Por Cristóbal Torres

La época de cuarentena no asegura que la gente lea más porque el tiempo libre puede estar lleno de pánico y tensión, consideró el escritor cubano Carlos Manuel Álvarez, en la charla “Lo cotidiano en la creación de narrativas”; ya que señaló que la población está entrando en una zona de limbo y en un estado de precariedad buscando la manera de llenar el tiempo de ocio.

En la plática también participó Karina Sosa, autora de Caballo fantasma, su primera novela cuya presentación se tuvo que suspender debido a la contingencia. Recordó que el cerco sanitario se disparó justo cuando emprendió su regreso de Roma, en medio de mucho escepticismo por parte de los lugareños respecto a la pandemia, y aunque fue un momento extraño, se replanteó la capacidad de tener calma.

Por su parte, el guionista Luis Carlos Fuentes, quien fungió como moderador, señaló que el punto en común de todas las personas ha sido el miedo a perder la normalidad, pues consideró que lo cotidiano es visto como una estructura que no puede cambiar y al perderla ya no es posible recuperarla.

Sosa declaró no ser capaz de escribir acerca del confinamiento y que su hábito de lectura ha cambiado, porque ahora le cuesta más trabajo concentrarse y en ocasiones sueña con momentos antes considerados normales, como estar rodeada de personas, “todos los hechos cotidianos son más marcados y no somos conscientes de ellos hasta que estamos dentro de la casa especulando qué va a pasar”.

Luis Carlos coincidió en que ha leído muy poco esta época de confinamiento, ya que se ha metido en la mecánica de tener hijos en escuela virtual, tarea que le lleva todo el día. Se dio cuenta que cumplió dos meses sin redes sociales —a mediados de febrero tomó la decisión de no conectarse más— algo de lo que no se arrepiente pues ha aprendido a disfrutar el momento.

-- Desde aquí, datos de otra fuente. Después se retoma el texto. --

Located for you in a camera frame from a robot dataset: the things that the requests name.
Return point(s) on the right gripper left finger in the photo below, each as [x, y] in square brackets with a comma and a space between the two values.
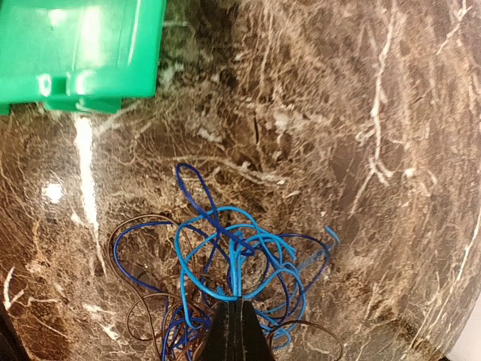
[219, 342]

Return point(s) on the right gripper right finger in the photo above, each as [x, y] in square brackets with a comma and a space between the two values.
[249, 341]

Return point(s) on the right green plastic bin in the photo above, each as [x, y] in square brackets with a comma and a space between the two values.
[79, 56]

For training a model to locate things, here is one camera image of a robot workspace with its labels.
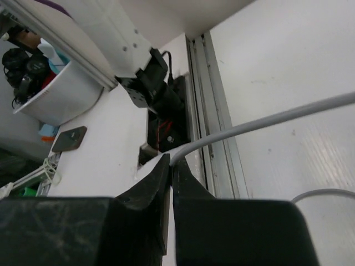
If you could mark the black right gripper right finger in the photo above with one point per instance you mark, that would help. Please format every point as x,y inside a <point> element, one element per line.
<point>212,231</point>

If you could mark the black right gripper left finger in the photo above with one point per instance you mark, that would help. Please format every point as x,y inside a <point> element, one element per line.
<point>130,229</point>

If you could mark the dark smartphone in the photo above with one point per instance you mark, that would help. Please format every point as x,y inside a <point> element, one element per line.
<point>69,140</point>

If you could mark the white plastic bin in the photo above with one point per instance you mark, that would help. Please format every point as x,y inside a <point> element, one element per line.
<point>71,93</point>

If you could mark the aluminium front rail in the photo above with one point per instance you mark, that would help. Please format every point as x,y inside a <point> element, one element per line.
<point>221,168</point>

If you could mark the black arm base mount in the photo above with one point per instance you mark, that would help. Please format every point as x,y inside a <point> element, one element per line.
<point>167,133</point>

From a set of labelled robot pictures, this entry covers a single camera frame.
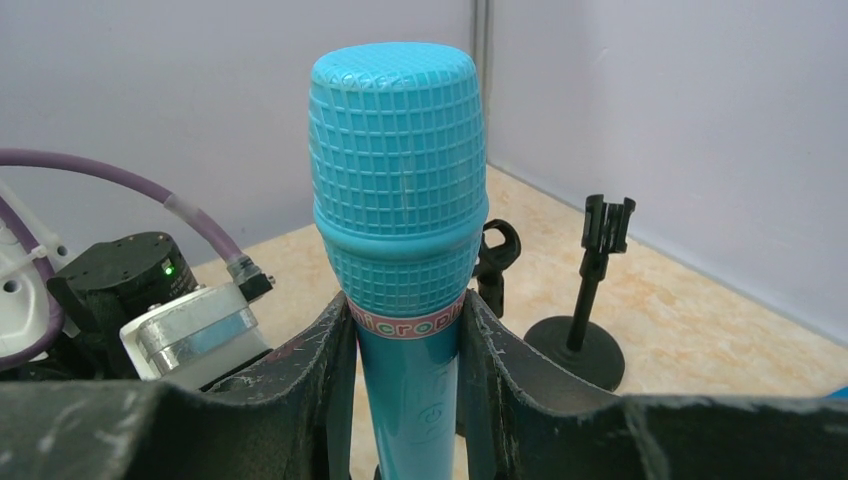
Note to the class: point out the black mic stand middle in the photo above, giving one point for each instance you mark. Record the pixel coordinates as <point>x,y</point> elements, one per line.
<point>493,261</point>

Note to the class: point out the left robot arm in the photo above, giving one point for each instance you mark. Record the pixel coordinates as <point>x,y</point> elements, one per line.
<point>61,313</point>

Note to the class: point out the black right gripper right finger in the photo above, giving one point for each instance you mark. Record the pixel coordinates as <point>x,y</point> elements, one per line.
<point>527,418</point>

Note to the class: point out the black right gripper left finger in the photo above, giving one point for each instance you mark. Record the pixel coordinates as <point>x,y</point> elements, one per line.
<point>286,416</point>

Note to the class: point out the black mic stand far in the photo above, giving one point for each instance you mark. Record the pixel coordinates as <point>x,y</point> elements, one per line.
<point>573,342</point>

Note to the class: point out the black mic stand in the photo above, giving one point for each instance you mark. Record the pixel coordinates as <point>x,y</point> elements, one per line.
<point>573,342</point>
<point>493,261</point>

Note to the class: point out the blue toy microphone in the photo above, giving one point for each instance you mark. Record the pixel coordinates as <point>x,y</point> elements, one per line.
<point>397,148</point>

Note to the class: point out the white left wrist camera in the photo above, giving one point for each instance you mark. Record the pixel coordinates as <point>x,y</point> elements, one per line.
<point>195,340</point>

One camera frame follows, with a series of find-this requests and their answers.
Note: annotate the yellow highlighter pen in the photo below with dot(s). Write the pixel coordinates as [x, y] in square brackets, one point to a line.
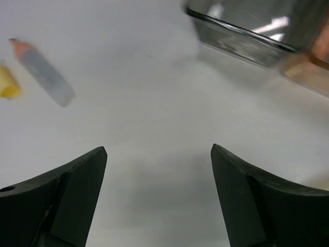
[10, 88]

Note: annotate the clear orange-tipped highlighter pen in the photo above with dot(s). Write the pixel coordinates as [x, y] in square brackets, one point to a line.
[46, 75]

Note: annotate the smoky grey plastic container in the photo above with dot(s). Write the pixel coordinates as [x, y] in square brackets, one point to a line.
[263, 32]

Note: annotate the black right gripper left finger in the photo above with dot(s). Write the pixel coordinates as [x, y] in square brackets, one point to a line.
[55, 208]

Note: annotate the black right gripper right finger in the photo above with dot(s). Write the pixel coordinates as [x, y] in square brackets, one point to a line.
[262, 209]

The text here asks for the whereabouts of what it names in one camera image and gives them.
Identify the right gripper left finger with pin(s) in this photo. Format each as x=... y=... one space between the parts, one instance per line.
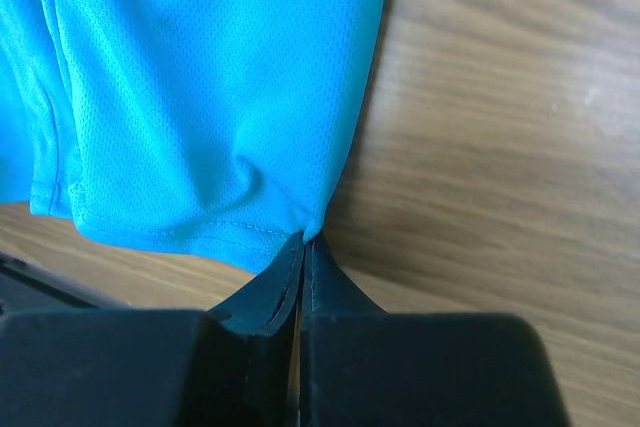
x=71 y=356

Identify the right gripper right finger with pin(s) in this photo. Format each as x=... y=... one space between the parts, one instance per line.
x=363 y=366

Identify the teal t shirt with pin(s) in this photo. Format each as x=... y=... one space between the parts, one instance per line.
x=216 y=128

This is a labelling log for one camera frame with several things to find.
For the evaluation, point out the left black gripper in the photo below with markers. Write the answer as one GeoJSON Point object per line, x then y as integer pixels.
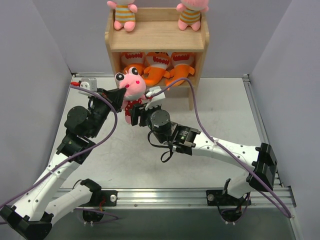
{"type": "Point", "coordinates": [110, 97]}

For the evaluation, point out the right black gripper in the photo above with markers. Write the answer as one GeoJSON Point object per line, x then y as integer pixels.
{"type": "Point", "coordinates": [139, 115]}

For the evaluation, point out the pink plush red polka-dot shirt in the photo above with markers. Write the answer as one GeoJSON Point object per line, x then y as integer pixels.
{"type": "Point", "coordinates": [135, 87]}

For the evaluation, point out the orange shark plush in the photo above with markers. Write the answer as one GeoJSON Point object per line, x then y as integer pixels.
{"type": "Point", "coordinates": [182, 63]}
{"type": "Point", "coordinates": [158, 63]}
{"type": "Point", "coordinates": [133, 59]}

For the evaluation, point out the pink plush striped shirt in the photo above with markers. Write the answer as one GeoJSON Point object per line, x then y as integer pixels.
{"type": "Point", "coordinates": [190, 13]}
{"type": "Point", "coordinates": [124, 17]}

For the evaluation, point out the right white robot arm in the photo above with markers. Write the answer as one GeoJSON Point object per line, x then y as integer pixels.
{"type": "Point", "coordinates": [259, 162]}

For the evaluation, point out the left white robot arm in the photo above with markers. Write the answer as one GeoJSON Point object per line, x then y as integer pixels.
{"type": "Point", "coordinates": [35, 211]}

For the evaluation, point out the wooden three-tier shelf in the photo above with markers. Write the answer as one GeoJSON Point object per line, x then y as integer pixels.
{"type": "Point", "coordinates": [157, 29]}

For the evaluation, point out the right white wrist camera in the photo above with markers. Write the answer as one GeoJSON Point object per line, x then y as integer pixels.
{"type": "Point", "coordinates": [156, 95]}

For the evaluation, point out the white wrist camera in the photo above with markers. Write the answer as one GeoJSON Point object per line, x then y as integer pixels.
{"type": "Point", "coordinates": [156, 95]}
{"type": "Point", "coordinates": [87, 83]}

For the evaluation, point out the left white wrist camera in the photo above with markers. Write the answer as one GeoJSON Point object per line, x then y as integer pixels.
{"type": "Point", "coordinates": [87, 83]}

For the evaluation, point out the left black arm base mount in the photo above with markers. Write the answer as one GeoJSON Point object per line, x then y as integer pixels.
{"type": "Point", "coordinates": [105, 197]}

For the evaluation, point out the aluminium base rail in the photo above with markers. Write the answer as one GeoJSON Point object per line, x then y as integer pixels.
{"type": "Point", "coordinates": [181, 198]}

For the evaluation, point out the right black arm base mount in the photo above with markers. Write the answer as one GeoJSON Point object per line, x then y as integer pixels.
{"type": "Point", "coordinates": [220, 197]}

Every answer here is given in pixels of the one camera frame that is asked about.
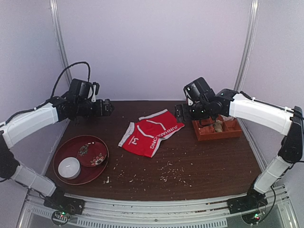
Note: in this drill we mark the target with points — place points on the left aluminium frame post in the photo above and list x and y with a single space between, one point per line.
58 31

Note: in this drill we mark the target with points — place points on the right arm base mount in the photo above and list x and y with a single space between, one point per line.
252 200

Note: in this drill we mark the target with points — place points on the right aluminium frame post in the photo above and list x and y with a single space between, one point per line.
249 40

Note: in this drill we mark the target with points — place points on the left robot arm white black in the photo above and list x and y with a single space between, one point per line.
28 122

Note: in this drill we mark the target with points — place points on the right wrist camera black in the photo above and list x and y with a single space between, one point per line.
197 89

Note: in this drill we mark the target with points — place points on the aluminium front rail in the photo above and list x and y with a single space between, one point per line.
204 213

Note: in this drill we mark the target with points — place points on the red floral plate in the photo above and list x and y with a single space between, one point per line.
92 154

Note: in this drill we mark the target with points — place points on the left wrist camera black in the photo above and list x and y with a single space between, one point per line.
82 90

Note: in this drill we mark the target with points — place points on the aluminium frame post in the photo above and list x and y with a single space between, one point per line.
58 31
249 40

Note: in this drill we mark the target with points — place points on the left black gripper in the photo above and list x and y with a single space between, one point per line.
106 107

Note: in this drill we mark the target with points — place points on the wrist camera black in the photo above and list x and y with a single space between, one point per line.
197 89
82 90

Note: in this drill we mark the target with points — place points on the orange compartment tray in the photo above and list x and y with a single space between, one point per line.
231 129

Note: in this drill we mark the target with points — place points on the large dark red tray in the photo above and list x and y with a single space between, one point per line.
70 149

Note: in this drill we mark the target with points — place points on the red white underwear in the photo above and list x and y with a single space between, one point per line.
145 136

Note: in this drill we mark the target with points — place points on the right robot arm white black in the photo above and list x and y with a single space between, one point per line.
289 122

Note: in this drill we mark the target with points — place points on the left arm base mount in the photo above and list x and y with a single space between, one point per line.
59 201

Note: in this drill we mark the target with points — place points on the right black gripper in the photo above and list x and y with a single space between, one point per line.
179 112

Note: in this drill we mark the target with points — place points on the white round cup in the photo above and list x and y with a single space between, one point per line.
69 168

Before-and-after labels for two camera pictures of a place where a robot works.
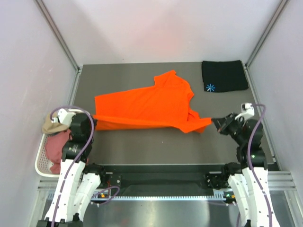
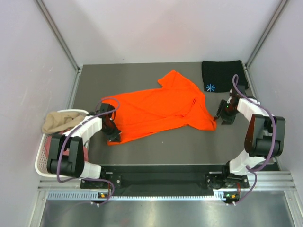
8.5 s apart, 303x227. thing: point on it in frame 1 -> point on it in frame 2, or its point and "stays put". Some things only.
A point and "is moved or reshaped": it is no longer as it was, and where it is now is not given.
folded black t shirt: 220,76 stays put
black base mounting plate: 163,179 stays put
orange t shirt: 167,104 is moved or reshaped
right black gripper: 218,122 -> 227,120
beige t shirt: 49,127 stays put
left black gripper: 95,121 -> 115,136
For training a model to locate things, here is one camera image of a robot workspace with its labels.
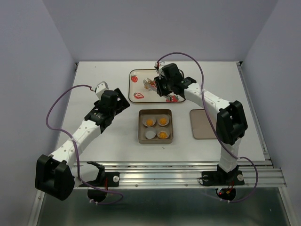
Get gold tin lid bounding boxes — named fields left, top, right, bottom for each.
left=190, top=109, right=216, bottom=140

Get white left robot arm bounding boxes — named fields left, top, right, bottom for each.
left=35, top=82, right=130, bottom=205

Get aluminium frame rail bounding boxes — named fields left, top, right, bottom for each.
left=70, top=161, right=288, bottom=189

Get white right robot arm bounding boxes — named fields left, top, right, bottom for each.
left=154, top=63, right=248, bottom=186

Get white paper cupcake liner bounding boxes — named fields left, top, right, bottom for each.
left=156, top=115, right=169, bottom=127
left=144, top=127, right=157, bottom=139
left=157, top=128, right=170, bottom=140
left=142, top=115, right=156, bottom=127

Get strawberry print tray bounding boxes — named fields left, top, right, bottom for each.
left=128, top=69, right=184, bottom=104

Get gold square tin box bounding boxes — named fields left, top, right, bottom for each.
left=138, top=109, right=174, bottom=145

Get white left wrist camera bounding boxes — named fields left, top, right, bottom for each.
left=95, top=81, right=109, bottom=100

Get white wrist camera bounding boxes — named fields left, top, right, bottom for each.
left=95, top=81, right=109, bottom=100
left=155, top=61, right=165, bottom=79

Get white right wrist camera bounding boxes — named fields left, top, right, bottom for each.
left=155, top=61, right=165, bottom=79

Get metal food tongs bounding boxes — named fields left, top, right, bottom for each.
left=143, top=79, right=172, bottom=101

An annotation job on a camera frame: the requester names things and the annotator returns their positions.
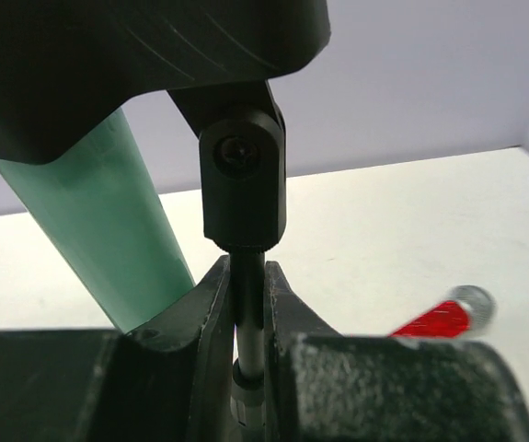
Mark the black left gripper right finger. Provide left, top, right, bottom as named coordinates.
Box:
left=264, top=262, right=529, bottom=441

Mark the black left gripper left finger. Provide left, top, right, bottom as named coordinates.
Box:
left=0, top=257, right=233, bottom=441

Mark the red glitter microphone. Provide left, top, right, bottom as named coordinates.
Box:
left=389, top=285, right=497, bottom=339

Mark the mint green microphone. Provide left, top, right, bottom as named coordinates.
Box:
left=0, top=110, right=194, bottom=332

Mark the black clip mic stand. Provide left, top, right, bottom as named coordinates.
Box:
left=0, top=1, right=330, bottom=441

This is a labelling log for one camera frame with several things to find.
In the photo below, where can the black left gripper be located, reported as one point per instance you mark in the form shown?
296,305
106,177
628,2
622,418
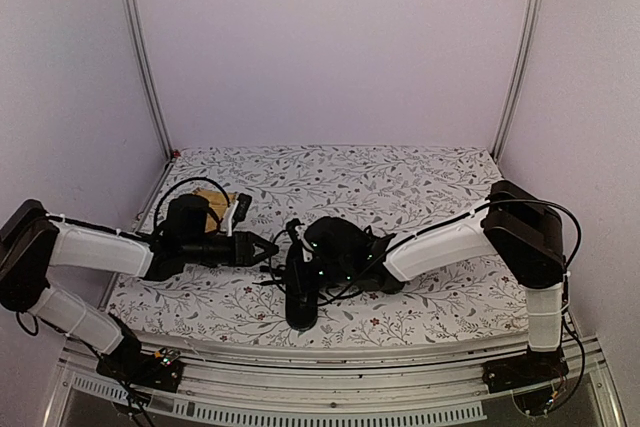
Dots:
243,249

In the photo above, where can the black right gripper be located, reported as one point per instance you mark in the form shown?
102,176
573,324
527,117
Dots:
300,281

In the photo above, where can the black shoe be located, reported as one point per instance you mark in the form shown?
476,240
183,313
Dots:
301,312

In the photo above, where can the black shoelace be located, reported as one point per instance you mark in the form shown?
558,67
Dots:
276,276

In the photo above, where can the red-soled shoe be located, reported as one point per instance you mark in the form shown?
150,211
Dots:
376,277

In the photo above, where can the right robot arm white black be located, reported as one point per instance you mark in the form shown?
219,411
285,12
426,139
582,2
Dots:
525,232

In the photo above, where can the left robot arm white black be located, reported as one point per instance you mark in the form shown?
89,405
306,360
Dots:
34,240

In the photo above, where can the woven bamboo tray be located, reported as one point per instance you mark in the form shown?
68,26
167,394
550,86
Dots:
217,203

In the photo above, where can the floral tablecloth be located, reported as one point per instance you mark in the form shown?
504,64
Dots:
386,188

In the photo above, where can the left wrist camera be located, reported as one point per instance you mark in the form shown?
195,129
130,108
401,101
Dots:
235,213

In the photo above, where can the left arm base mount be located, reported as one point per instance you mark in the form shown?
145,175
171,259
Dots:
133,367

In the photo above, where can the front aluminium rail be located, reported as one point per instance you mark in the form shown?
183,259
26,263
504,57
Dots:
425,385

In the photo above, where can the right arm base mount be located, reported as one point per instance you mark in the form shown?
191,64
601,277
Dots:
523,370

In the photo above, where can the left aluminium frame post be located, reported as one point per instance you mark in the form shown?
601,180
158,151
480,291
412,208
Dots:
136,32

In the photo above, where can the aluminium frame post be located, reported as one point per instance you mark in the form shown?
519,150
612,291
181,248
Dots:
136,32
531,15

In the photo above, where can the right aluminium frame post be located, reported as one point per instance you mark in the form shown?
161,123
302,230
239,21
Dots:
531,15

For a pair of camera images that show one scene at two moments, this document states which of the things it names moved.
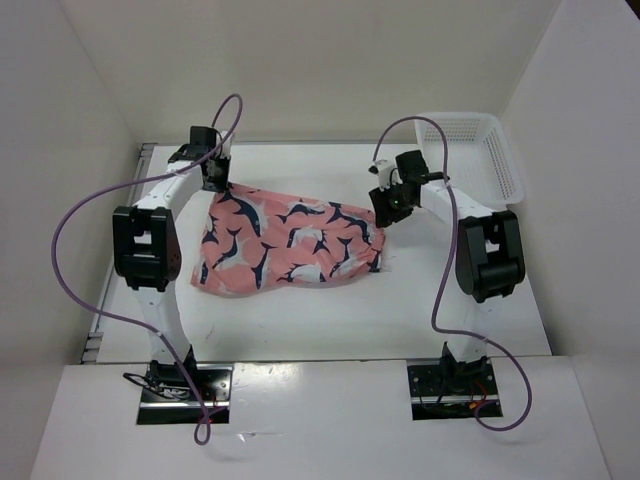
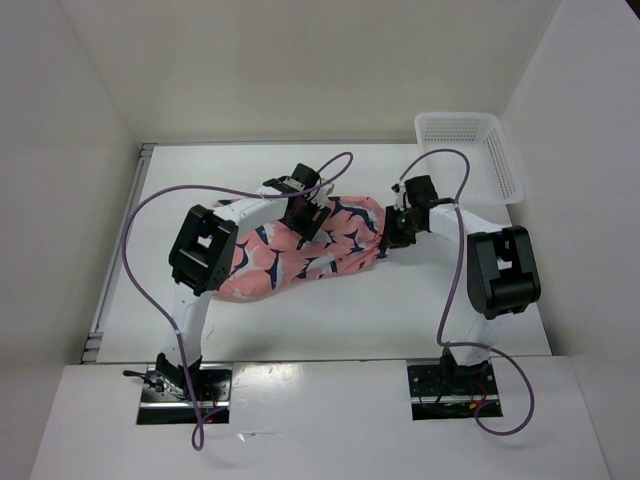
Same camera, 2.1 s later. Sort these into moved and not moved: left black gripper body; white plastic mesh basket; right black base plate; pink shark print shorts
Moved: left black gripper body
Not moved: white plastic mesh basket; right black base plate; pink shark print shorts
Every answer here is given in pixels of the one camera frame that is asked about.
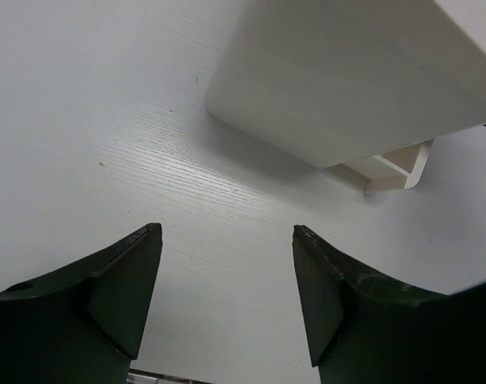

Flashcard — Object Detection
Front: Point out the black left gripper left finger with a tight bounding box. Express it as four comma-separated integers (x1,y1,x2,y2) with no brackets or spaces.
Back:
0,222,162,383

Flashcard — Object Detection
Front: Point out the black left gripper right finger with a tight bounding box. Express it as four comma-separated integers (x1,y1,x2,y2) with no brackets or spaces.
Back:
293,226,486,383

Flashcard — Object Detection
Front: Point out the white drawer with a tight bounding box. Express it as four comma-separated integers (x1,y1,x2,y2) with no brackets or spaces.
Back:
325,140,433,194

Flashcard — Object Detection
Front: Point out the white drawer cabinet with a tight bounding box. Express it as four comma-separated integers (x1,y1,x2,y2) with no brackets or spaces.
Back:
205,1,486,169

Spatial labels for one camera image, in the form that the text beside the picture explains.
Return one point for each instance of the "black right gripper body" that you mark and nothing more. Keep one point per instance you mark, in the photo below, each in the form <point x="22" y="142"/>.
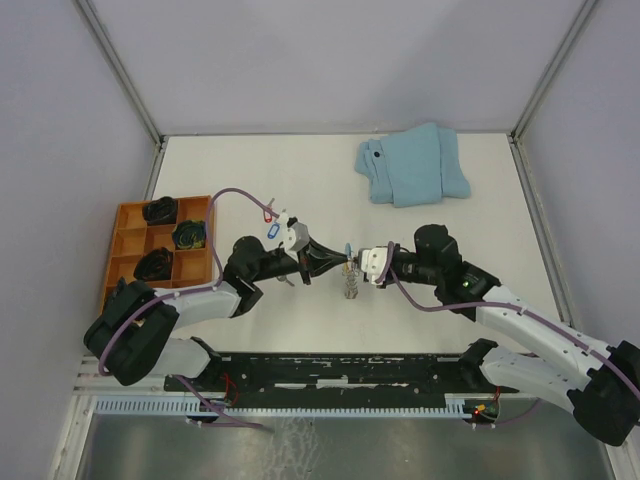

Ante la posibilidad de que la cotidianidad anterior a la pandemia deje de ser un tema común en la literatura posterior a la cuarentena, Sosa opinó que el mundo no tiene la capacidad para cambiar tanto; y Álvarez negó que las relaciones retrospectivas puedan variar, ya que tendrían que pasar muchos años para darle un nuevo valor a la antigua normalidad.